If subsidies were not available in federal Exchanges, the Supreme Court concluded that “it would destabilize the individual insurance market in any State with a Federal Exchange, and likely create the very ‘death spirals’ that Congress designed the Act to avoid.” Also, if the federal government was unable to provide subsidies in states that have FFEs, the Court asserted that several other key ACA provisions would not operate as intended.

For example, the individual mandate “would not apply in a meaningful way, because so many individuals would be exempt from the requirement without the tax credits.” In addition, because the employer shared responsibility penalties are triggered only when an employee receives a premium tax credit, those penalties would not apply in any states where the subsidies were unavailable.

Therefore, according to the Supreme Court, it “stands to reason that Congress meant for those [subsidies] to apply in every state.”

A number of similar lawsuits are still pending in federal courts. These courts are required to follow the Supreme Court’s ruling when issuing their decisions. Therefore, it is expected that the decisions in other cases will be consistent with the Supreme Court’s ruling.

Impact on Employers

While the case was pending, the Obama Administration continued to make federal subsidies available to eligible individuals in all states, including those with FFEs.

On Nov. 7, 2014, the White House posted a statement, mirroring an earlier IRS statement, to confirm that nothing changed for individuals receiving advance payments of the premium tax credit and that tax credits remained available.

Because the Supreme Court ruled that ACA subsidies are available in all states, including those with FFEs, eligible individuals in all states may continue to receive subsidies for their Exchange coverage.

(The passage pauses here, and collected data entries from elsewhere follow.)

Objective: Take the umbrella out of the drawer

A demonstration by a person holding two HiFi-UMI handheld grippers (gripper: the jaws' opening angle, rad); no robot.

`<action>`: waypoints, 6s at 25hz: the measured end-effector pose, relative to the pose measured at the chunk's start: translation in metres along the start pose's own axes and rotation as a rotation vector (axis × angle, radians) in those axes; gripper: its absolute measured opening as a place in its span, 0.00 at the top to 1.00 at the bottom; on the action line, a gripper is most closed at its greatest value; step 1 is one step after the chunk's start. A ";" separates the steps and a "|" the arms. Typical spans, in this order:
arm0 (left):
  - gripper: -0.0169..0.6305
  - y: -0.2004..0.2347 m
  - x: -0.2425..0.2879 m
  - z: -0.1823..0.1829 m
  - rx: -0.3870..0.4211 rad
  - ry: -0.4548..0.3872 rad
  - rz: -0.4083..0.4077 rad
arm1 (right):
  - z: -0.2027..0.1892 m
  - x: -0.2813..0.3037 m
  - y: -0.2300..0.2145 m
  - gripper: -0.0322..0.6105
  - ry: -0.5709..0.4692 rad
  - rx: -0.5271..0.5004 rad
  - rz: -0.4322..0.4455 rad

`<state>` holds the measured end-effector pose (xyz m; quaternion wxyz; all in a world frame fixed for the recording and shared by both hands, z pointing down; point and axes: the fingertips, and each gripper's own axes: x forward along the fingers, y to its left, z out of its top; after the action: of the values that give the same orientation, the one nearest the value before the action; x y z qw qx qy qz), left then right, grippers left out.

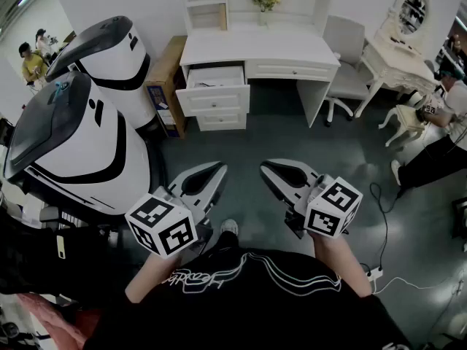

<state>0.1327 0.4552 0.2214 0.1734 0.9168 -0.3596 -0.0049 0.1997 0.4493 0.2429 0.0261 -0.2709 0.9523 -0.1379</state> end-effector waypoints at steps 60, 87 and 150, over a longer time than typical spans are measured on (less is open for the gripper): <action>0.95 0.666 0.320 0.093 -0.240 0.270 0.106 | -0.030 0.513 -0.543 0.64 0.477 -0.103 -0.117; 0.95 0.823 0.353 0.036 -0.412 0.357 0.288 | -0.310 0.633 -0.680 0.57 1.342 -0.636 0.249; 0.95 0.678 0.259 0.093 -0.308 0.205 0.199 | -0.093 0.572 -0.564 0.61 0.944 -0.651 -0.203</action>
<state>-0.1343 -0.2070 0.3823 0.3470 0.8352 -0.4238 0.0504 -0.0116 -0.2864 0.5027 -0.4991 -0.2642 0.8235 0.0544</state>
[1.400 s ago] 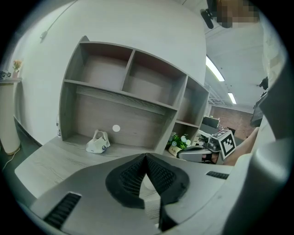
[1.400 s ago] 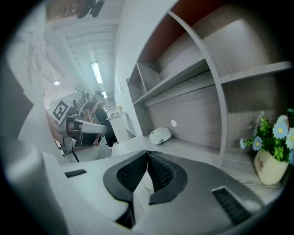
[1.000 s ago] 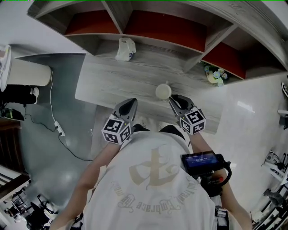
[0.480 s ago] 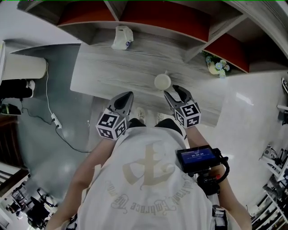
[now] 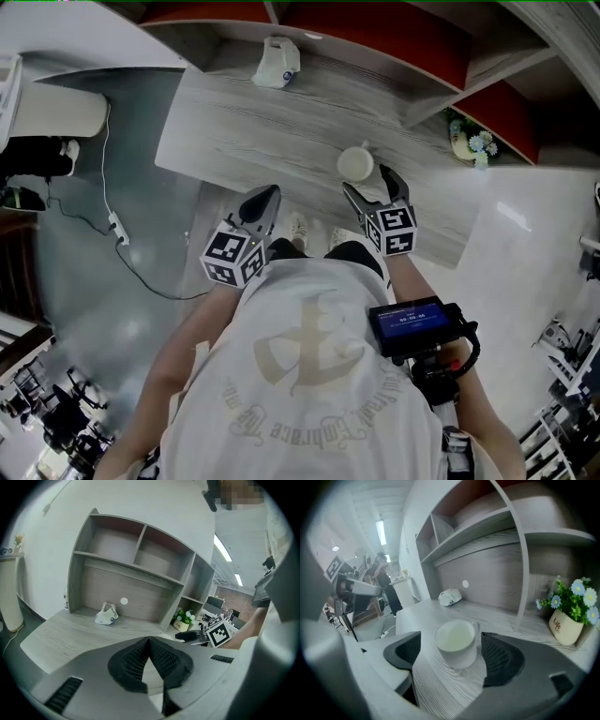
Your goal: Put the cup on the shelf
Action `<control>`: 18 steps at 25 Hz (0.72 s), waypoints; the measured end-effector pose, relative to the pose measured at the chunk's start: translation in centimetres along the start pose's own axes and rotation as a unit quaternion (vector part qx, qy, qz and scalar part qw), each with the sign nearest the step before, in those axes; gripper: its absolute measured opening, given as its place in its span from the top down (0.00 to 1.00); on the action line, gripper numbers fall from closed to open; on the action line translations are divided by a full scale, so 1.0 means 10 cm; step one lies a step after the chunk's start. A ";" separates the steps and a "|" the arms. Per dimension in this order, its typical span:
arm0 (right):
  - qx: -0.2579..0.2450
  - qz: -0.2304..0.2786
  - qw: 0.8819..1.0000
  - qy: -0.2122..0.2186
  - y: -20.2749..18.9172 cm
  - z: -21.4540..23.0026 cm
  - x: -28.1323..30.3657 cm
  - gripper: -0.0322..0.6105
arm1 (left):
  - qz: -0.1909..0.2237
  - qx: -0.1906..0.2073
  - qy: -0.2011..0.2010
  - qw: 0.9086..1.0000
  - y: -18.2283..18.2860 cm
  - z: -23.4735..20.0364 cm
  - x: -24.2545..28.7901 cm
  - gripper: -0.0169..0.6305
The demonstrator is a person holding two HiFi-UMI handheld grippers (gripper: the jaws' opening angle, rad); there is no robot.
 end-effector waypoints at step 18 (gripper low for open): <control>-0.043 -0.048 0.996 -0.060 -0.07 -0.03 0.56 0.26 | -0.006 -0.029 0.053 0.998 -0.20 -0.29 -0.29 0.97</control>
Point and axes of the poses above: the fingertips, and each gripper's own axes: x forward along the fingers, z to its right, y out of its top, the point moved 5 cm from there along -x, backward along the fingers, and after that the axes turned 15 degrees about x, right-handed, at the moved point
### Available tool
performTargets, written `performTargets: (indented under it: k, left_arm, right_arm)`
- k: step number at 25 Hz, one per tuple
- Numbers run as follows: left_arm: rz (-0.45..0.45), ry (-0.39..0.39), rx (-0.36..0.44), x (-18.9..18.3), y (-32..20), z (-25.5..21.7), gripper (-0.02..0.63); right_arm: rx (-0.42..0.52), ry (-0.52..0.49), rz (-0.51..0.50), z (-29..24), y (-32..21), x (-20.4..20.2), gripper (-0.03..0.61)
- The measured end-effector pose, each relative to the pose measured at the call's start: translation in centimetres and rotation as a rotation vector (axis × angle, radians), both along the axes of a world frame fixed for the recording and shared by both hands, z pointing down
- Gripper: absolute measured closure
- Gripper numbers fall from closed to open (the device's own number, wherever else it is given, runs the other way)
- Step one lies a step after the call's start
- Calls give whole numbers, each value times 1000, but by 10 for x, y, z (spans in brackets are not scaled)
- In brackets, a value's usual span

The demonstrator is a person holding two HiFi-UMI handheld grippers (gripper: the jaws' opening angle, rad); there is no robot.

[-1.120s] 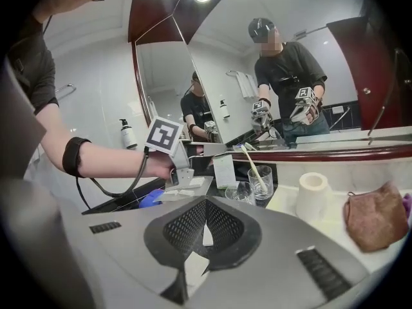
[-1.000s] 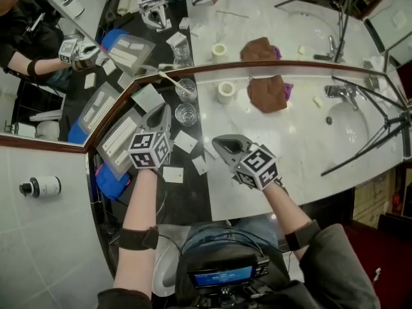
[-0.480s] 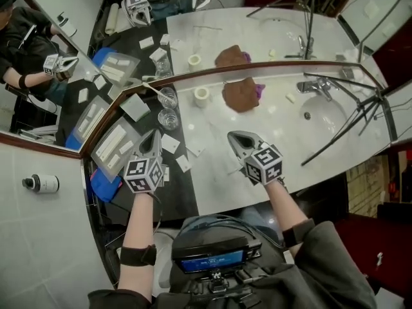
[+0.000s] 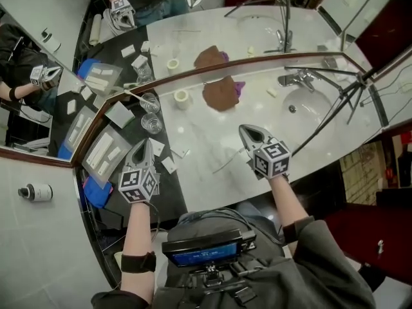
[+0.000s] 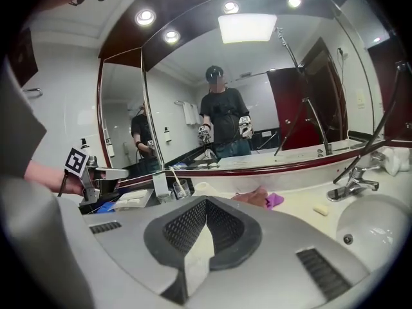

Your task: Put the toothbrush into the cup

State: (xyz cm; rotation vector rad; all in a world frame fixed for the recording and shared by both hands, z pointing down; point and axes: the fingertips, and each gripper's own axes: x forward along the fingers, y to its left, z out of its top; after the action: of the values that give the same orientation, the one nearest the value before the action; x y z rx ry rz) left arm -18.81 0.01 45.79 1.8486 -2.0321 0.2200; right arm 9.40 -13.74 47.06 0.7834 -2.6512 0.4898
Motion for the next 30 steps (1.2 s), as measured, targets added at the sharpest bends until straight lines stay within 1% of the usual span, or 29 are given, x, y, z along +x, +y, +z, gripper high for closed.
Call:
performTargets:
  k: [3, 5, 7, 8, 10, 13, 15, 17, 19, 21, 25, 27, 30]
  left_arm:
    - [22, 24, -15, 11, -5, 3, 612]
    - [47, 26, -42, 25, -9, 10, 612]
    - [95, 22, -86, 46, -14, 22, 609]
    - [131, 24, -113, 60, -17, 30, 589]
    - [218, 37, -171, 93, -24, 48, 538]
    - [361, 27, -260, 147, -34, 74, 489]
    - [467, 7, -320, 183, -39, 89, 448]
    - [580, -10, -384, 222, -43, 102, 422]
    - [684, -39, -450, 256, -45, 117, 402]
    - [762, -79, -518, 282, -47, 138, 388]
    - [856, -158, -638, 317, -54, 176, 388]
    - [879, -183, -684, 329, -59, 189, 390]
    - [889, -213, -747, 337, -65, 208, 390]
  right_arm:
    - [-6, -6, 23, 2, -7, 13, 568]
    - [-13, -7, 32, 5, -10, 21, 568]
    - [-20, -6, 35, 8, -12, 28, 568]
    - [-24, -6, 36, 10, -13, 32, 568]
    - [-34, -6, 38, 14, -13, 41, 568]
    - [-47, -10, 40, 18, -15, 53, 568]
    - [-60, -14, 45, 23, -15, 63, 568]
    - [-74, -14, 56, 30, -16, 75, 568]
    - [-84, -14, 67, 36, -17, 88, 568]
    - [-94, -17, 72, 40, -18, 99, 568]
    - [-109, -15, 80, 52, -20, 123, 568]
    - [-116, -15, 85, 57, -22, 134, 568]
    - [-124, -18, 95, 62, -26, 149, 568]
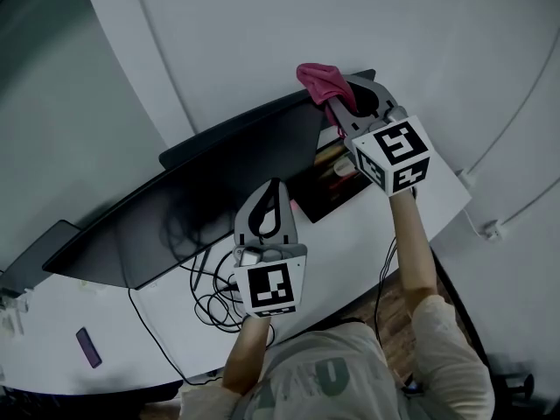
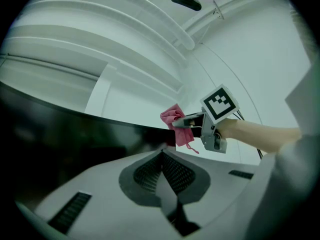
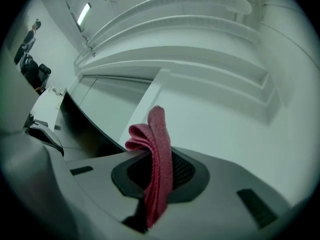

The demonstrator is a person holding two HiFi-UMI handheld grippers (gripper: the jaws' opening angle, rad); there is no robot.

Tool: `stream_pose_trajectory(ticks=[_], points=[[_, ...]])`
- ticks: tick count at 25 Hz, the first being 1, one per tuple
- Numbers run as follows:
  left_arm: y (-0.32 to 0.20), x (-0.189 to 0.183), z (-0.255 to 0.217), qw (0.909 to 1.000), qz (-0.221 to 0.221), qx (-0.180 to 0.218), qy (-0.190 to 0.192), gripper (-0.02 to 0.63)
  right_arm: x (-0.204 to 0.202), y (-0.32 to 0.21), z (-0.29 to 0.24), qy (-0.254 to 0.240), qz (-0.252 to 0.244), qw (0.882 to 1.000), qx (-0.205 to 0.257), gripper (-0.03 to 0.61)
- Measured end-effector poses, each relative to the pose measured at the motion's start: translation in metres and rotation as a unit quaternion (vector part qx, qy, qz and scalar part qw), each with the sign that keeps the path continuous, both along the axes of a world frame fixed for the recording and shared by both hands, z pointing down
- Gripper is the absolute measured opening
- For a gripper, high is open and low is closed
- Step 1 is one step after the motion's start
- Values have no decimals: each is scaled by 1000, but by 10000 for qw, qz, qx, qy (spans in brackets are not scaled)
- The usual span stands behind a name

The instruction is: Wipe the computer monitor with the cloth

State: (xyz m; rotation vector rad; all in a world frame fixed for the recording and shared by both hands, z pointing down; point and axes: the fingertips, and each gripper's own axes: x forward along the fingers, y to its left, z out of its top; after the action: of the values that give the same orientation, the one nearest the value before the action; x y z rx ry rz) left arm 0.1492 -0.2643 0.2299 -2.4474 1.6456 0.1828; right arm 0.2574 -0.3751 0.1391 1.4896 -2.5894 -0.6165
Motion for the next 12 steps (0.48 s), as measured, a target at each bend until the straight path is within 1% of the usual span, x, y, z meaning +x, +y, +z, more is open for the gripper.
stream_pose_trajectory(ticks=[2,4,8,12], points=[[3,-5,3,10000,-13,-54,-43,15,-2,-3,0,16,-1,9999,-114,54],[5,-11,2,10000,-29,-53,-45,15,-7,-7,2,172,12,9997,-201,54],[10,-28,-1,10000,-96,-11,-11,15,-25,-11,9,462,-58,9975,-539,54],[15,-43,-8,9997,-126,124,140,15,-38,-6,10,404,-111,9967,-695,54]])
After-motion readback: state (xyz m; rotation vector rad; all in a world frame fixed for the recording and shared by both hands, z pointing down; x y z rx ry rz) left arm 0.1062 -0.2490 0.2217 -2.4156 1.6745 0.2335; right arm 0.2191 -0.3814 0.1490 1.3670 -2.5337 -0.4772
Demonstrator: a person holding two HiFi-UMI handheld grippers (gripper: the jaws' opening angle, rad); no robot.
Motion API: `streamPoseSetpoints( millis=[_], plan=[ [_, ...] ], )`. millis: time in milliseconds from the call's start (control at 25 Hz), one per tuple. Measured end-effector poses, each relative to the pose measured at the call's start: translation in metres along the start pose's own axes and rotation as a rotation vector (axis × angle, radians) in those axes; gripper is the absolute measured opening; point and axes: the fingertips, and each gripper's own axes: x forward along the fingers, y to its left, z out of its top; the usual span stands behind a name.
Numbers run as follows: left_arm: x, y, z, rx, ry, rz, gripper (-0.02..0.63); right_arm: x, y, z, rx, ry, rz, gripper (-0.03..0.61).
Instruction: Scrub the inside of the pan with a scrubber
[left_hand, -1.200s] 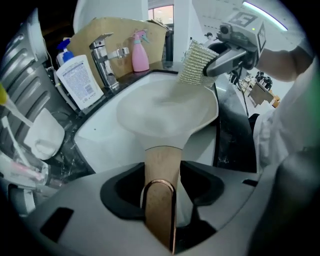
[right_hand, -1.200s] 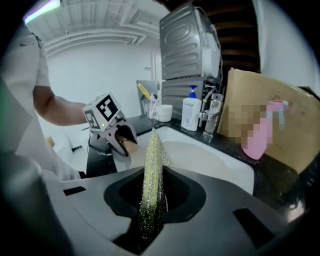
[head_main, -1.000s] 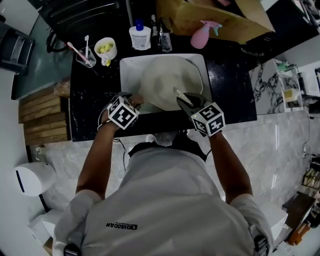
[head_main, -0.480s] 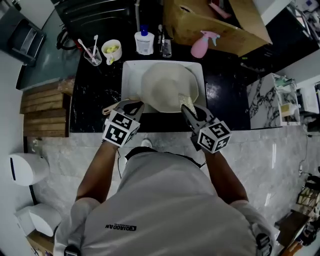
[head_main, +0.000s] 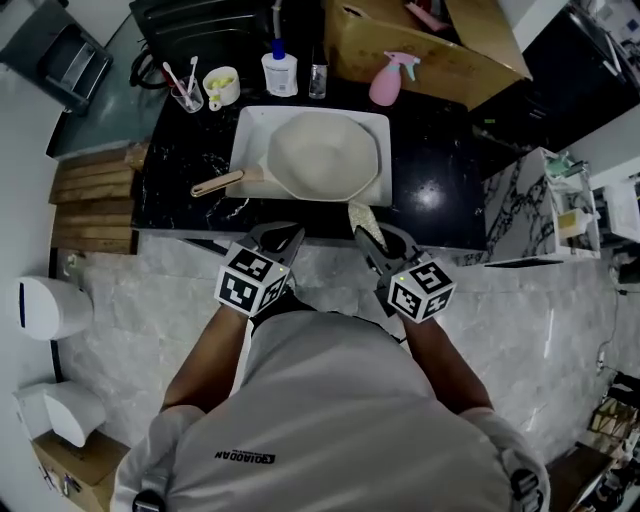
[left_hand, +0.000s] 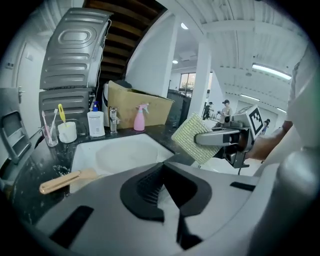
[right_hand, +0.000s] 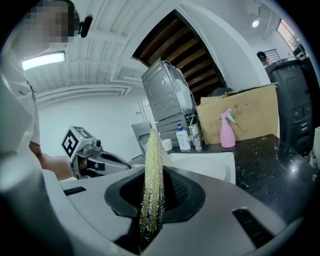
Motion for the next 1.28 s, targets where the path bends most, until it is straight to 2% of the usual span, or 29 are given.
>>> streamPoseSetpoints(
  millis=[280,520,680,960,1280],
  plan=[
    [-0.011,-0.074,-0.018,-0.104,-0.027,-0.018,0.015,-0.054,0.019,-0.027,0.033,0.002,0.035,0.080],
    [-0.037,-0.098,-0.039,-0.101,-0.028,0.043,0.015,-0.074,0.039,-0.042,0.013,0.008,0.074,0.080],
    [-0.061,-0.100,-0.033,-0.127,-0.058,0.061,0.015,-0.085,0.051,-0.038,0.028,0.001,0.093,0.080],
    [-0.069,-0.090,-0.023,-0.086,-0.073,0.081,0.015,-0.085,0.064,-0.032,-0.006,0.007,0.069,0.080],
    [-0.071,-0.078,-0.019,-0.034,-0.045,0.016,0.015,-0.068,0.083,-0.016,-0.015,-0.024,0.000,0.080]
  ],
)
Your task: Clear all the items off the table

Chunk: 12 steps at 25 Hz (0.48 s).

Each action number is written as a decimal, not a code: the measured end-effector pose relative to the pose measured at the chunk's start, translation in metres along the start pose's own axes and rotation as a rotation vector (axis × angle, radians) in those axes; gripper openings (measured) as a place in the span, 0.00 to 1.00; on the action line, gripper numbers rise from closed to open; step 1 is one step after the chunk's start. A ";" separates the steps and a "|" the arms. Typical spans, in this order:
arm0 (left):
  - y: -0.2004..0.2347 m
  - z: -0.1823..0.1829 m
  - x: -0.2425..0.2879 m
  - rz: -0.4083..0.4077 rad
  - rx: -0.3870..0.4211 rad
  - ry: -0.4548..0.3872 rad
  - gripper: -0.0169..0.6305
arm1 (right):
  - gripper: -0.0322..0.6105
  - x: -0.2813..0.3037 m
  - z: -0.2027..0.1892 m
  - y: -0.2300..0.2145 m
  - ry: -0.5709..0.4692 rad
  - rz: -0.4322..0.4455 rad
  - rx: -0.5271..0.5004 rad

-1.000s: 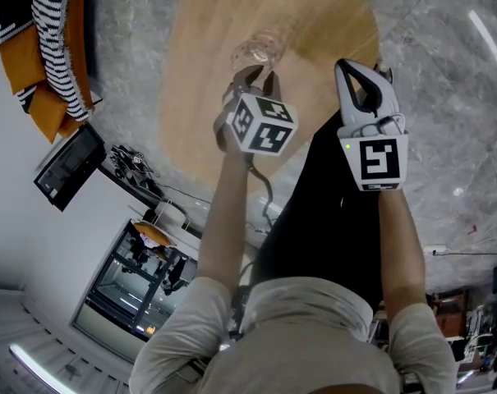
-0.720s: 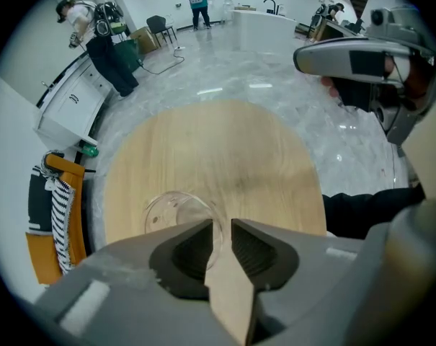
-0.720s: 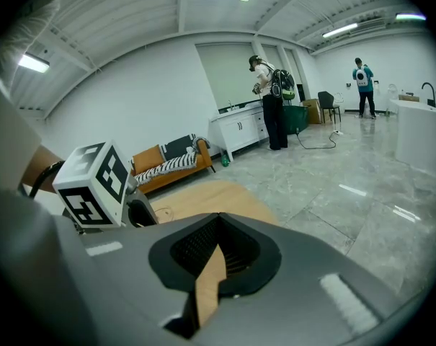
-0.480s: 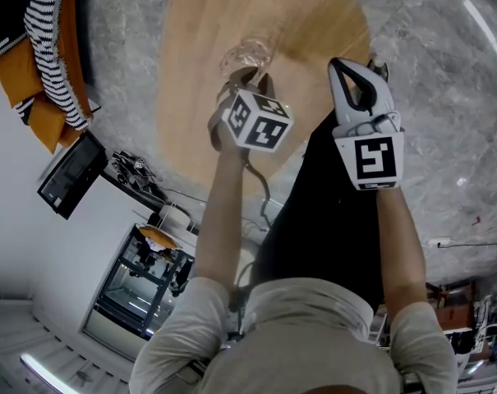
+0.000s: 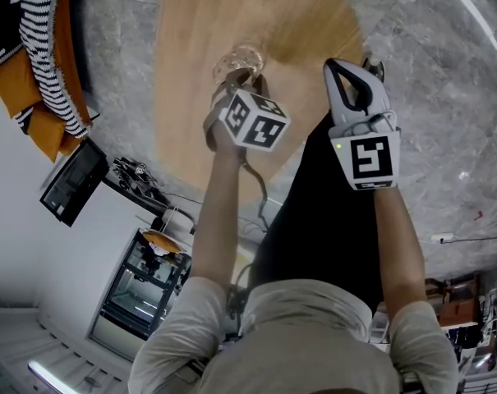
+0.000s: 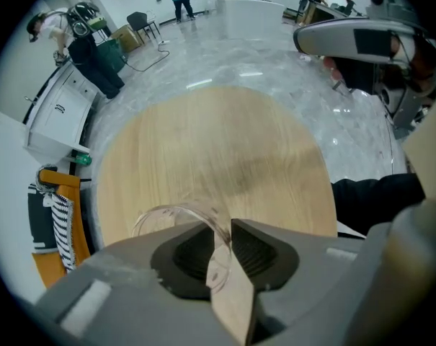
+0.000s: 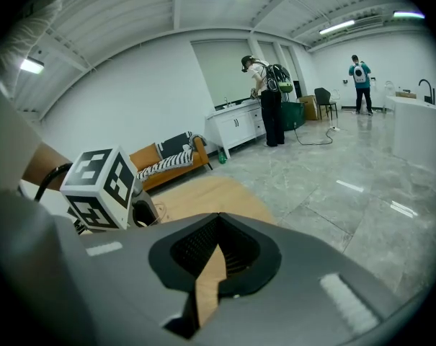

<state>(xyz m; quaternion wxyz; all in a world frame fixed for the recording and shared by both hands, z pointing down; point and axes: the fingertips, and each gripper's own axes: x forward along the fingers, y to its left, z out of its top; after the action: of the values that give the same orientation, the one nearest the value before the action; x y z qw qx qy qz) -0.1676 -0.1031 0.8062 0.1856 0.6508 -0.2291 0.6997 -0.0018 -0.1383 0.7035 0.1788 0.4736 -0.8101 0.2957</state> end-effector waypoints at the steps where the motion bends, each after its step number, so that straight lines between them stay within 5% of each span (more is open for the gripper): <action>1: 0.000 -0.001 0.001 -0.002 0.004 0.005 0.16 | 0.06 0.000 -0.001 -0.001 0.001 -0.001 0.002; 12: -0.002 -0.003 0.014 -0.014 0.019 0.051 0.16 | 0.06 0.000 -0.001 -0.007 0.001 -0.014 0.021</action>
<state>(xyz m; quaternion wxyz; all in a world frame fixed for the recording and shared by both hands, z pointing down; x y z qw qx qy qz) -0.1705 -0.1002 0.8200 0.1902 0.6358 -0.2131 0.7170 0.0050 -0.1402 0.7063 0.1762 0.4810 -0.8035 0.3032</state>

A ruling that struck down the availability of subsidies in FFEs would have had significant implications for employers as a result of the ACA’s employer mandate. Under the employer mandate, certain large employers may face penalties if they do not offer coverage to their full-time employees that meets certain requirements. These penalties apply only if an employee receives a subsidy to buy coverage through an Exchange.

If the subsidies were available only in state-based Exchanges, employers would not be subject to penalties for employees living in states with an FFE. However, because the subsidies remain available in all states, the employer shared responsibility penalties will still apply for employers in all states.